Quote the data below in full, please, without altering anything.

---------- SUPPLIED MATERIAL

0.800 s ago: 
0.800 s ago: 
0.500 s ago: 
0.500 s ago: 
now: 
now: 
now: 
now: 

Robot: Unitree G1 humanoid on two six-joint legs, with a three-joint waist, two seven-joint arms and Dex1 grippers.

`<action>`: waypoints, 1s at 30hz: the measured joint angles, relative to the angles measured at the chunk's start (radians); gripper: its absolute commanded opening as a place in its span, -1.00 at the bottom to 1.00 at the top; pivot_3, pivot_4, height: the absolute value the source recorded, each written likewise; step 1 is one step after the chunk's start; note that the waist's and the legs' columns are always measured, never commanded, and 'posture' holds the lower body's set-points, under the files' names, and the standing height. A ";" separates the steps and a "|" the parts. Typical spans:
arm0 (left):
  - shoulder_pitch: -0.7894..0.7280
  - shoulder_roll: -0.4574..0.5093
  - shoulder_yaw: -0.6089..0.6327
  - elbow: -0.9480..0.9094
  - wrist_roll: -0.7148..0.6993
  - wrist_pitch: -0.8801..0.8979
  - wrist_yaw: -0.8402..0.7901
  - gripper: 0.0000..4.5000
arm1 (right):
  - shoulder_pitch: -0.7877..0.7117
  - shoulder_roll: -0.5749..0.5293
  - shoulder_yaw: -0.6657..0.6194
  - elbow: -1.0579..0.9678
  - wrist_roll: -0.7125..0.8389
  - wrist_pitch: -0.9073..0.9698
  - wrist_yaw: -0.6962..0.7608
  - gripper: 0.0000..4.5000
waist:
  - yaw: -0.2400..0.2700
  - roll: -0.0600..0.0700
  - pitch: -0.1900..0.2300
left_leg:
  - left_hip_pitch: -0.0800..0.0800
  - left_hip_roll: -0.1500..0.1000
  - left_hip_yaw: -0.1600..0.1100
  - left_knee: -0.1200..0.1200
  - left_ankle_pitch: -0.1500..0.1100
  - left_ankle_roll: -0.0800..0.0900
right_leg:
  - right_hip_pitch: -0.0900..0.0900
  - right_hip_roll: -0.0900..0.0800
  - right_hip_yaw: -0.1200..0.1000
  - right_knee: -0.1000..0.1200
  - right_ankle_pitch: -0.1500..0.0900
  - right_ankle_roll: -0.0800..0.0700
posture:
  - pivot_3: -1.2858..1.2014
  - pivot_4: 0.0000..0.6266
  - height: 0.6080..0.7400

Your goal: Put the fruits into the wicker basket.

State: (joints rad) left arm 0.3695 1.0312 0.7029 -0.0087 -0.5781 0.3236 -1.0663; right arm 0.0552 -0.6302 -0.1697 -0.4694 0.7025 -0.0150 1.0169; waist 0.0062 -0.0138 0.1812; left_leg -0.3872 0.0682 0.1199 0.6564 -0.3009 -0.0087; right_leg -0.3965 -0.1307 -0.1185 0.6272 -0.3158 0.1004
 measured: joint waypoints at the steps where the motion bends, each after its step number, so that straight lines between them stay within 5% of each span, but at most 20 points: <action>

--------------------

#### ANSWER BOX:
0.800 s ago: 
0.800 s ago: 
0.500 s ago: 
0.500 s ago: 
now: 
now: 
now: 
now: 

Robot: Unitree G1 humanoid on two six-joint legs, with a three-joint waist, two seven-joint arms and Dex1 grippers.

`<action>`: waypoints, 1s at 30hz: the measured joint angles, relative to the angles measured at the chunk's start (radians); gripper: its absolute commanded opening as a place in its span, -1.00 at the bottom to 1.00 at the top; pivot_3, pivot_4, height: the absolute value the source recorded, each written likewise; step 1 is one step after the chunk's start; note that the waist's and the legs' columns are always measured, never commanded, and 'posture' holds the lower body's set-points, under the files' names, and the standing height. A ";" separates the steps and a "|" the parts. Typical spans:
arm0 (left):
  - shoulder_pitch: -0.7894..0.7280
  - shoulder_roll: -0.4574..0.5093
  - shoulder_yaw: -0.6089..0.6327
  - elbow: -0.9480..0.9094
  - wrist_roll: -0.7148..0.6993
  - wrist_pitch: -0.8801..0.8979
  - wrist_yaw: -0.8402..0.7901
  - gripper: 0.0000..4.5000
arm1 (right):
  - shoulder_pitch: -0.7877..0.7117
  - shoulder_roll: -0.5749..0.5293
  - shoulder_yaw: -0.6657..0.6194
  - elbow: -1.0579..0.9678
  - wrist_roll: -0.7125..0.8389
  - wrist_pitch: -0.9073..0.9698
  - wrist_yaw: -0.6962..0.7608
  - gripper: 0.0000..4.5000
waist:
  - yaw: -0.2400..0.2700
  - roll: -0.0600..0.0700
  - pitch: -0.1900..0.2300
left_leg:
  - left_hip_pitch: -0.0800..0.0800
  - left_hip_roll: -0.1500..0.1000
  - left_hip_yaw: -0.1600..0.1100
  - left_knee: -0.1200..0.1200
  - left_ankle_pitch: -0.1500..0.1100
  - left_ankle_roll: -0.0800..0.0900
right_leg:
  - right_hip_pitch: -0.0900..0.0900
  - right_hip_roll: -0.0900..0.0800
  - right_hip_yaw: -0.1200..0.1000
  - right_knee: -0.1000..0.1200
  - right_ankle_pitch: -0.1500..0.0900
  - right_ankle_roll: -0.0800..0.0700
posture:
  - pivot_3: -1.2858..1.2014
  - pivot_4: 0.0000..0.6266
  - height: 0.6080..0.7400

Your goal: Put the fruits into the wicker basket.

State: (joints rad) left arm 0.3695 1.0312 0.7029 -0.0087 -0.5781 0.3236 -1.0663; right arm 0.0552 -0.6302 -0.1697 -0.4694 0.7025 -0.0150 1.0169; waist 0.0062 -0.0138 0.1812; left_leg -0.3872 0.0682 0.1199 0.6564 -0.3009 -0.0087; right_leg -0.3965 -0.1307 -0.1185 0.6272 -0.3158 0.1004
 measured: joint waypoints at the steps where the motion bends, each after its step number, so that straight lines between them stay within 5% of each span, but at most 20 points: <action>

No further output is required for this exercise.